Del mismo modo que la Tierra no ocupa una zona
vistosa del espacio, y sin embargo es algo
extraordinario, el hombre entra en el mundo con gran
discreción. Por otra parte, según muchos expertos,
toda la evolución se desarrolla como si el ser humano
representase una meta preestablecida. El paleontólogo
Jean Piveteau comentaba: «El hombre creyó durante
un tiempo que era el centro del mundo. Después le
pareció que era desproporcionado con respecto a la
naturaleza, sintiéndose perdido en un rincón del
universo. La paleontología le restituye, de una forma
nueva, una preeminencia en la que ya no creía».1
Desde este punto de vista la aparición del hombre
representa a su vez la punta de un iceberg que se
sumerge en las aguas profundas de la historia de
nuestro planeta y de todo el universo. El hombre es
ontológicamente “otro” con respecto a todo lo que le
precede y le circunda, pero de alguna manera está
construido sobre lo que le precede y es inseparable de
lo que le circunda: «El cosmos entero es como la gran
periferia de mi cuerpo sin solución de continuidad».2
El hombre, dice la Biblia, no fue creado de la nada:
Dios quiso plasmarlo en el tiempo, en el culmen de su
gesto creador (en el “sexto día”), utilizando matera ya
creada, una arcilla ya presente. Lo hizo exactamente
como Él quiso que fuera. ¡Qué dimensión cósmica
vibra en las palabras del salmo: «No te estaban
escondidos mis huesos cuando fui formado en el
secreto / Tejido en las profundidades de la tierra»!

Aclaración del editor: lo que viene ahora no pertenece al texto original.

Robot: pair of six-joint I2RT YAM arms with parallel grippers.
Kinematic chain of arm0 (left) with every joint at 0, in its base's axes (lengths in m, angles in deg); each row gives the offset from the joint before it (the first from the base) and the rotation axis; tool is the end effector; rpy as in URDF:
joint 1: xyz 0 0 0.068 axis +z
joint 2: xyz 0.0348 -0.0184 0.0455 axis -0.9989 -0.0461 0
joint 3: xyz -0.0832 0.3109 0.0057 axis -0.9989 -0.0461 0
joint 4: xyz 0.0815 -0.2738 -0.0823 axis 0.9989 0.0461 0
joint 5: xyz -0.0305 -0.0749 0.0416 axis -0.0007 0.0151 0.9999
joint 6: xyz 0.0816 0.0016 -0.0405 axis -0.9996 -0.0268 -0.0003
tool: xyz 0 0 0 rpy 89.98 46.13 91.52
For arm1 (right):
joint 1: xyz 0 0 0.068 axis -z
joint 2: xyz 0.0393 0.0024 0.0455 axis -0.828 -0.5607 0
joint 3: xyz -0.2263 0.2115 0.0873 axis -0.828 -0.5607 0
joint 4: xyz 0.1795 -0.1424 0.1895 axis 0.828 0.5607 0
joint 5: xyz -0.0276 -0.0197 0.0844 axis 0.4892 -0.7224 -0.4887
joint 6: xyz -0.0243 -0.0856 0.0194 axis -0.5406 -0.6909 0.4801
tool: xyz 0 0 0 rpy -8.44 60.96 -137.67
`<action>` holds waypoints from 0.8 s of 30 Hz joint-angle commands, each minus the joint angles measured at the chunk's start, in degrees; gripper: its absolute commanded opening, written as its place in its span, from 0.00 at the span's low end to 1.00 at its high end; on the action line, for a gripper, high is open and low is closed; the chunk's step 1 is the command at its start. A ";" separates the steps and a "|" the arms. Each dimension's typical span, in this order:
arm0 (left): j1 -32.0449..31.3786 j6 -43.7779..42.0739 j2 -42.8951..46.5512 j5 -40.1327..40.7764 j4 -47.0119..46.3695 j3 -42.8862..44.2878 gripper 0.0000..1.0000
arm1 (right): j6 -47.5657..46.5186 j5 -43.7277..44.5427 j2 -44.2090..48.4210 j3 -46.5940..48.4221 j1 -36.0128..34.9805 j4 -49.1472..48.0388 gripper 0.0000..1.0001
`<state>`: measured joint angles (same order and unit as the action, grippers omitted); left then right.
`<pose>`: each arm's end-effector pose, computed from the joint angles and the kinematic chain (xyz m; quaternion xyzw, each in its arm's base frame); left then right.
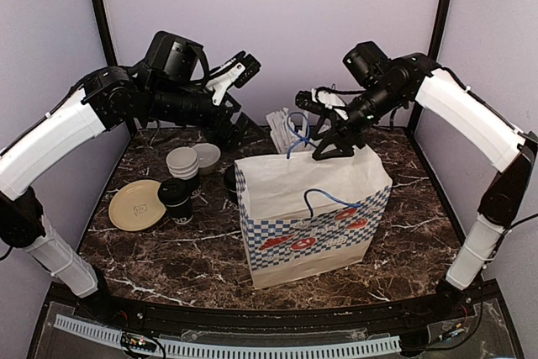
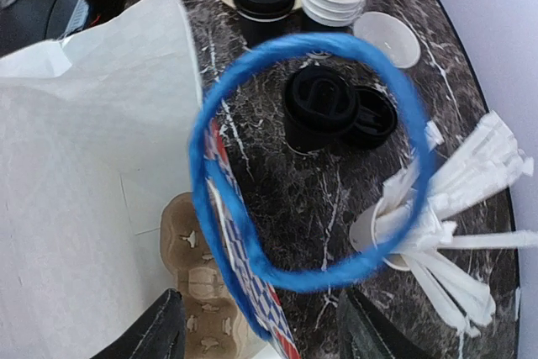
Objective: Pack the takeout coffee
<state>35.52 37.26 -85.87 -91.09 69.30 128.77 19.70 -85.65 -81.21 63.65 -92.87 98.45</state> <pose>0.2463 -0.3184 0.4889 0.4274 0.7299 -0.2164 0.4877 0.3026 0.2774 0.4206 -0.6400 0.6705 0.2287 0.2974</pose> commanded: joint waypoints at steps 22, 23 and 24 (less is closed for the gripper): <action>6.47 0.75 5.38 7.55 -8.96 -4.70 0.97 | -1.67 -6.52 15.45 -14.06 -11.52 8.91 0.08; 6.65 0.77 5.06 7.55 -9.09 -4.57 0.97 | -1.74 -6.93 15.49 -14.23 -12.27 9.73 0.13; 6.79 0.79 4.51 7.45 -9.08 -4.25 0.97 | -1.89 -7.44 15.30 -14.12 -13.09 10.81 0.16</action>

Los paleoantropólogos no son capaces hoy (y quizá no
lo sean nunca) de identificar con precisión el umbral
de la aparición del hombre. Pero la experiencia
presente muestra que se produjo una discontinuidad
abismal debida a una dimensión distinta de la
material. ¿Cuándo sucedió esto exactamente por
primera vez? Querer responder a esta pregunta es
como pretender definir en qué golpe de Miguel Ángel
aquel mármol dejó de ser un simple bloque de piedra
para comenzar a ser una obra de arte.